WHAT IS BEING ASKED -> For the word "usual", return each line of the data in which it occurs.
========================
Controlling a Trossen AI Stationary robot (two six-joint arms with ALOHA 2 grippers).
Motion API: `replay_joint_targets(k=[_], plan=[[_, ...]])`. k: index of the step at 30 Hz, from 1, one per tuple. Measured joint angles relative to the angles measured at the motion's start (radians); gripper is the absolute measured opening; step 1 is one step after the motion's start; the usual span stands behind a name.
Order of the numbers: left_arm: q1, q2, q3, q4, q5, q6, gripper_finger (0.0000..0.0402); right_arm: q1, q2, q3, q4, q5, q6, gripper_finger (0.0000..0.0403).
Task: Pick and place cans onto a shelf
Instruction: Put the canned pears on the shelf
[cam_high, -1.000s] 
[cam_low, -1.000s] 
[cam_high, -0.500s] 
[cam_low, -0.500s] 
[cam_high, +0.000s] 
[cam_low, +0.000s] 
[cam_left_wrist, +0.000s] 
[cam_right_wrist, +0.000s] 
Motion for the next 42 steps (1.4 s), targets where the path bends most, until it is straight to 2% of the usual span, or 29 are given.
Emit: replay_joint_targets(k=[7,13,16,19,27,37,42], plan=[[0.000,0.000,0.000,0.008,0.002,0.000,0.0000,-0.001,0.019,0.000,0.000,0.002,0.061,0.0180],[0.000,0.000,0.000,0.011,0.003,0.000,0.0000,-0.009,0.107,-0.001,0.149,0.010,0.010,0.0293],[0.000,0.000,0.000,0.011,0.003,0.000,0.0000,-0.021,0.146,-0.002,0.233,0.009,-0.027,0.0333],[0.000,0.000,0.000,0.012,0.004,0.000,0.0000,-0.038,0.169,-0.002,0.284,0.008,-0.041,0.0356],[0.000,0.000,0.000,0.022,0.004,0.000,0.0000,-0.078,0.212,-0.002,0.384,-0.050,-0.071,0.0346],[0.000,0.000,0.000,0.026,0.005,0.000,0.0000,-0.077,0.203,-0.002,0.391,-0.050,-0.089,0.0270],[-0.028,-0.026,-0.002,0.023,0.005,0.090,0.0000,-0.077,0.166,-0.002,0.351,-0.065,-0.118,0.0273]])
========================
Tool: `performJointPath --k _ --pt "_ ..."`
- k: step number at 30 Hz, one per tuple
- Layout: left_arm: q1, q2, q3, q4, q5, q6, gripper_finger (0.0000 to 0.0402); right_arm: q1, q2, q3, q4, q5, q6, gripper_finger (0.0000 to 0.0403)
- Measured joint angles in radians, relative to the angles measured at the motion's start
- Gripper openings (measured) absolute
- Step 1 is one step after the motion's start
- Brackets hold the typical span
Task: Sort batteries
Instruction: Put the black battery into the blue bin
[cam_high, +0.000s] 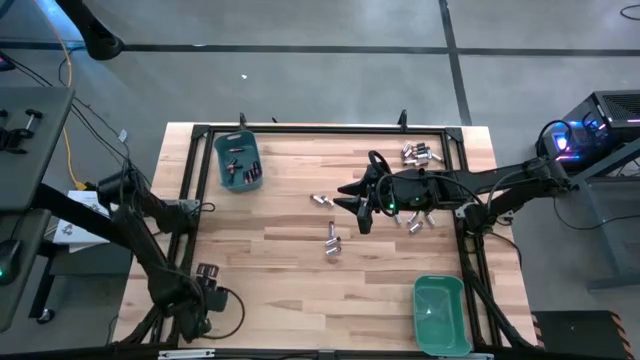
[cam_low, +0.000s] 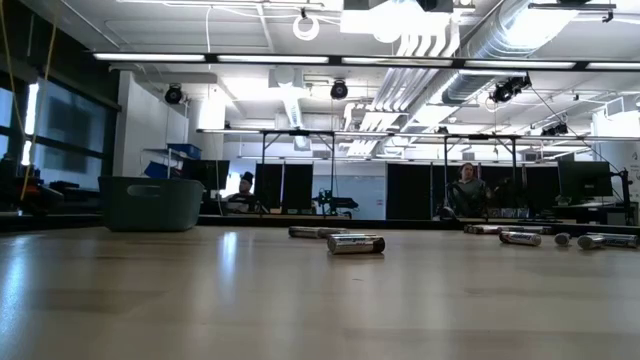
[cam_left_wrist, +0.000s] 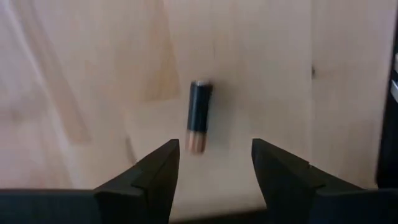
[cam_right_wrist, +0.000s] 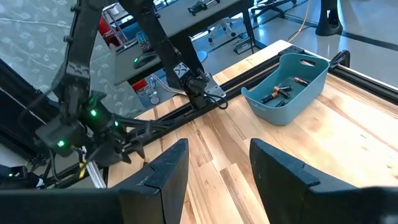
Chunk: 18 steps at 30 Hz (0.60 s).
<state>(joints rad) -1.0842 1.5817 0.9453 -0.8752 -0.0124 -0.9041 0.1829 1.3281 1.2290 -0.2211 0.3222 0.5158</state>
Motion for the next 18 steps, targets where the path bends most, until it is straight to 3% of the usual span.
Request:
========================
YOUR SOLUTION ->
Motion API: `replay_joint_targets(k=[_], plan=[[_, ...]])`. k: index of the step at 30 Hz, from 1, one per tuple. Measured joint angles relative to the angles measured at the motion's start (radians); gripper is the absolute measured opening; step 1 is one step after the motion's start; the usual span stands behind a name.
Motion for the next 42 steps (1.4 s), targets where the path bends most, until it is straight to 2% of the usual span, or 29 are given.
Motion for the next 18 steps, targets where the path bends most, until it is straight to 3% of the usual span.

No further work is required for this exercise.